[Data extracted from a collection]
------------------------------------------------
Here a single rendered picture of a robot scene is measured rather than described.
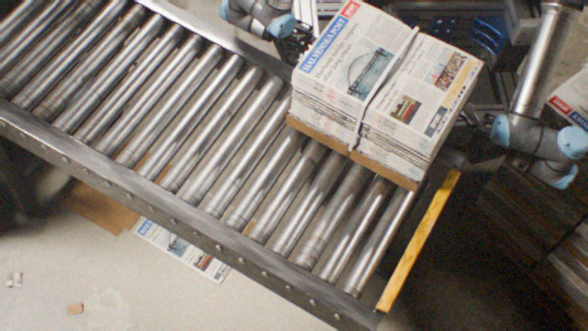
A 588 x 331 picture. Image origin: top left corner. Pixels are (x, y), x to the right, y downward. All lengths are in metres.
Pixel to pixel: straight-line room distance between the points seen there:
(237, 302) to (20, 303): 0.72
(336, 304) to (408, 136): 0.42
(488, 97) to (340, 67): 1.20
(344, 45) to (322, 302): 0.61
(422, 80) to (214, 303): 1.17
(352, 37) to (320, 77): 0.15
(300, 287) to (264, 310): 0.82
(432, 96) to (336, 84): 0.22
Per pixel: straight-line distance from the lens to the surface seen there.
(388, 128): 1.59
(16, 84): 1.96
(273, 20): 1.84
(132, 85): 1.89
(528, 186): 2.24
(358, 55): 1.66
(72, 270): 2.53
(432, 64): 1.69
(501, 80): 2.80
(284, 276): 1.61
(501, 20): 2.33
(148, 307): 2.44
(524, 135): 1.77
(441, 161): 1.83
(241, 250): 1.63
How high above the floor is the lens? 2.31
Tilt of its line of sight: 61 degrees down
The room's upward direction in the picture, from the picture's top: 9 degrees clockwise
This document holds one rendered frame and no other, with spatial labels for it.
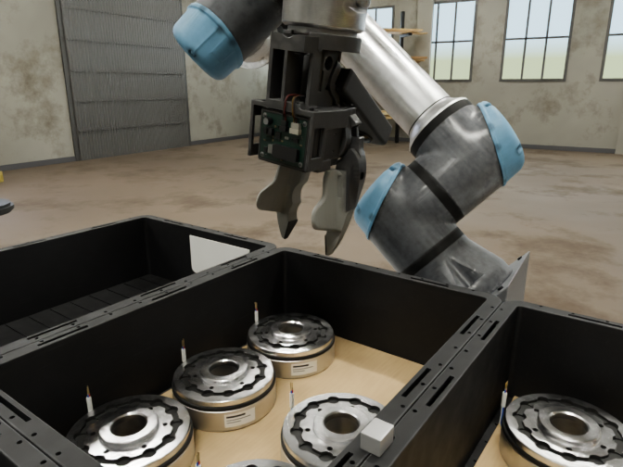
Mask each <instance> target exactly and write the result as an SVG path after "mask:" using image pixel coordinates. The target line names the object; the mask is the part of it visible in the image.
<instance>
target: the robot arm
------------------------------------------------
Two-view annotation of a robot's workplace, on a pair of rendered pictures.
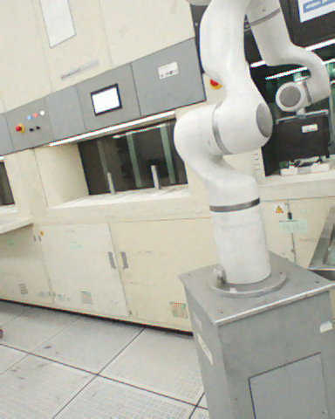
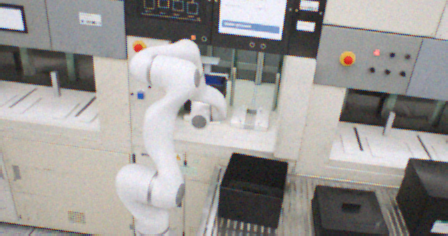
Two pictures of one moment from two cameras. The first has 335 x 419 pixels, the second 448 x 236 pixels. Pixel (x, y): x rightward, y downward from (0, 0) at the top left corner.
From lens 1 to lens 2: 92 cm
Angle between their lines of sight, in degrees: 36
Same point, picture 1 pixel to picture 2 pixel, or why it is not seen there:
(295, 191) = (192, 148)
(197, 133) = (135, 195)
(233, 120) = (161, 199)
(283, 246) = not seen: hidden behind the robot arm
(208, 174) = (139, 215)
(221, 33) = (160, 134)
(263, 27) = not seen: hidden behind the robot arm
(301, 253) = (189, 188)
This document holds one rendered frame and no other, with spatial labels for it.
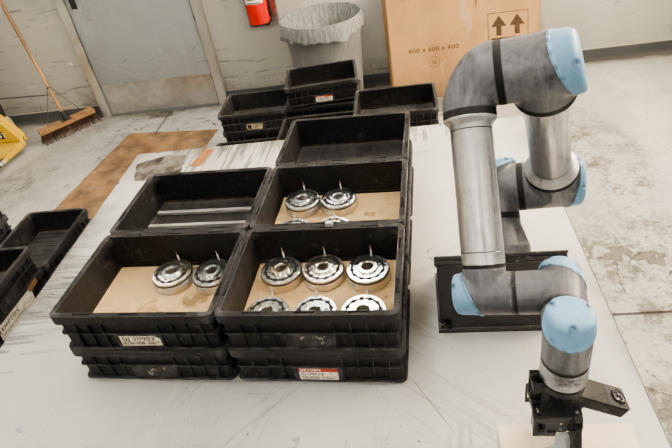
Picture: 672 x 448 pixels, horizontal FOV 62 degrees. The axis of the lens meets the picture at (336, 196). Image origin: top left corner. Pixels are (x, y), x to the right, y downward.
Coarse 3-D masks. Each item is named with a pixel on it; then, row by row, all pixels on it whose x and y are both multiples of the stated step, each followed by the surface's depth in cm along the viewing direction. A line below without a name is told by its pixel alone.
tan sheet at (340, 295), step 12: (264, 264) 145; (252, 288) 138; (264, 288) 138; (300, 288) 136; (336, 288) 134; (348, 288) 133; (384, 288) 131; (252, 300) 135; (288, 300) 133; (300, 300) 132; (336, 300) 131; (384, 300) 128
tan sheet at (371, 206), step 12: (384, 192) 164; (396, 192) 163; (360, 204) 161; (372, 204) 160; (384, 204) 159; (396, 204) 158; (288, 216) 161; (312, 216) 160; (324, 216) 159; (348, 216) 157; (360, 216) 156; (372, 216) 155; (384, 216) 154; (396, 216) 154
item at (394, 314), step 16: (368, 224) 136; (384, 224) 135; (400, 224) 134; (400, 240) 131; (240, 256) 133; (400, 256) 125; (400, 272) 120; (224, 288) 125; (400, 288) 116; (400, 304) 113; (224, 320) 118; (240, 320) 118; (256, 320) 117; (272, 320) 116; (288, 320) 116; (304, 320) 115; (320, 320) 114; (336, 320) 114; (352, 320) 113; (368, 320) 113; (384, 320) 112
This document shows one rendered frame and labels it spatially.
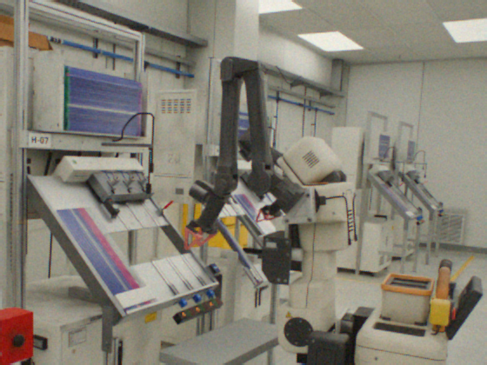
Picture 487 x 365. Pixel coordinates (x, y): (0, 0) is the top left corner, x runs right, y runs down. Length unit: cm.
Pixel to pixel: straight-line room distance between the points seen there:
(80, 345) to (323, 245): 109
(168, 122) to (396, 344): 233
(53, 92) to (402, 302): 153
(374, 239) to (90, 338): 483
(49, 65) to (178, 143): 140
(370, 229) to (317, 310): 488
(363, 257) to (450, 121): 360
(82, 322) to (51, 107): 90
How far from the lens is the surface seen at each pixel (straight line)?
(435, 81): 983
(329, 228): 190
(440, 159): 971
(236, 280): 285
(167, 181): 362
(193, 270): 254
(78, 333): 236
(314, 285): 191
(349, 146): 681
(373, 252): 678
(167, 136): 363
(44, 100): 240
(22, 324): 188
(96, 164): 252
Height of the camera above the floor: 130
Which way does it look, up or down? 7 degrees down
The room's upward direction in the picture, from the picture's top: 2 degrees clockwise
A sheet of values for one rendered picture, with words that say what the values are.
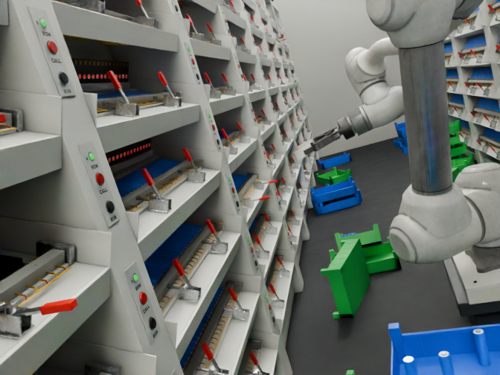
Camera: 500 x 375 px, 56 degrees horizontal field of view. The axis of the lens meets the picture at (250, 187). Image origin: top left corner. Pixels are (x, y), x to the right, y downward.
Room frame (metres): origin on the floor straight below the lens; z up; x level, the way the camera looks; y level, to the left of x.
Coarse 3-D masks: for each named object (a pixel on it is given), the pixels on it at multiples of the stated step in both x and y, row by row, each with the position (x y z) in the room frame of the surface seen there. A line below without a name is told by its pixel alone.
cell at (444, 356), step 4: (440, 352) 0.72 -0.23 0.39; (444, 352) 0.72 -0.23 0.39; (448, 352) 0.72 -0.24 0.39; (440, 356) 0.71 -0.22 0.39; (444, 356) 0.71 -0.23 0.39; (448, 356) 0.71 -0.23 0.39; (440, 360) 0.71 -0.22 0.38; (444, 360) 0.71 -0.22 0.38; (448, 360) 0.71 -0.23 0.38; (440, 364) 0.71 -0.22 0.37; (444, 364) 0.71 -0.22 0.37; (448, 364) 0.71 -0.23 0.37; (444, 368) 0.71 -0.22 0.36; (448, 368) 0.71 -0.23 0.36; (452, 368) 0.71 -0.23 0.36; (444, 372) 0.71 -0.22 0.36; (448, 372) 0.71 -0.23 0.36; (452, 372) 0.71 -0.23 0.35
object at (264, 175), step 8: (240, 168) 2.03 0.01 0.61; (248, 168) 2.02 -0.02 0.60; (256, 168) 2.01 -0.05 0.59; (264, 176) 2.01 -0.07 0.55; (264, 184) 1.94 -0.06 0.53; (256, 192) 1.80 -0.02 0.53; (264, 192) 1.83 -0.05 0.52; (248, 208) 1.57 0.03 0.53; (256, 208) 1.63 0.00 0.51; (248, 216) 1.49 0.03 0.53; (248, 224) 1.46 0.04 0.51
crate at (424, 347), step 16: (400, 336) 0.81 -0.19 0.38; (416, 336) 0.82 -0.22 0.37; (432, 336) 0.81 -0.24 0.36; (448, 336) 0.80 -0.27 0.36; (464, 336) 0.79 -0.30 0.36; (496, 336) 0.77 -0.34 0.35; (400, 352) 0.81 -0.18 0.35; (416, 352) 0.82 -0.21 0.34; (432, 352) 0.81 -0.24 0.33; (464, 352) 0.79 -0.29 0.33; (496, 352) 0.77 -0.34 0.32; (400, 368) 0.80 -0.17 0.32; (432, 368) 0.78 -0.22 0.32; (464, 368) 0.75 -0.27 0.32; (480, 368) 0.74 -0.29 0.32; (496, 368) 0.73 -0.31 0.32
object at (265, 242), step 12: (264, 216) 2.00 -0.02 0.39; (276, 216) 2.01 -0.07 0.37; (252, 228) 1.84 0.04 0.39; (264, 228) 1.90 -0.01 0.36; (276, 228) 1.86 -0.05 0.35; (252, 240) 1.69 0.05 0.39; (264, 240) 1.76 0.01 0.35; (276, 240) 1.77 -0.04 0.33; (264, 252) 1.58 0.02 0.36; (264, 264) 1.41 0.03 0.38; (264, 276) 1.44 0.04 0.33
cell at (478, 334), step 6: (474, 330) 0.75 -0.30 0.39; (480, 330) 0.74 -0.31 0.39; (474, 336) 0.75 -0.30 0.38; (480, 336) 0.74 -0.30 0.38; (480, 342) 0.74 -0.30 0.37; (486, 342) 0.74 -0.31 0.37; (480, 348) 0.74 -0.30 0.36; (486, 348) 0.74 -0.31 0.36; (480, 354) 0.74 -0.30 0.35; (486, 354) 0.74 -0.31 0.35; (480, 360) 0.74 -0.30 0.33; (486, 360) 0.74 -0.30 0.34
------------------------------------------------
**Work to be completed**
Begin with the line above that has "(336, 304) to (408, 136): 0.42" and continue through the line that has "(358, 55): 1.66", setting each one down exactly. Stop there.

**Result for this exercise**
(336, 304) to (408, 136): 0.42
(488, 97) to (340, 67): 1.20
(344, 45) to (322, 302): 0.61
(422, 80) to (214, 303): 1.17
(352, 37) to (320, 77): 0.15
(300, 287) to (264, 310): 0.82
(432, 96) to (336, 84): 0.22
Per pixel: straight-line distance from the lens to the surface seen there.
(388, 128): 1.59
(16, 84): 1.96
(273, 20): 1.84
(132, 85): 1.89
(528, 186): 2.24
(358, 55): 1.66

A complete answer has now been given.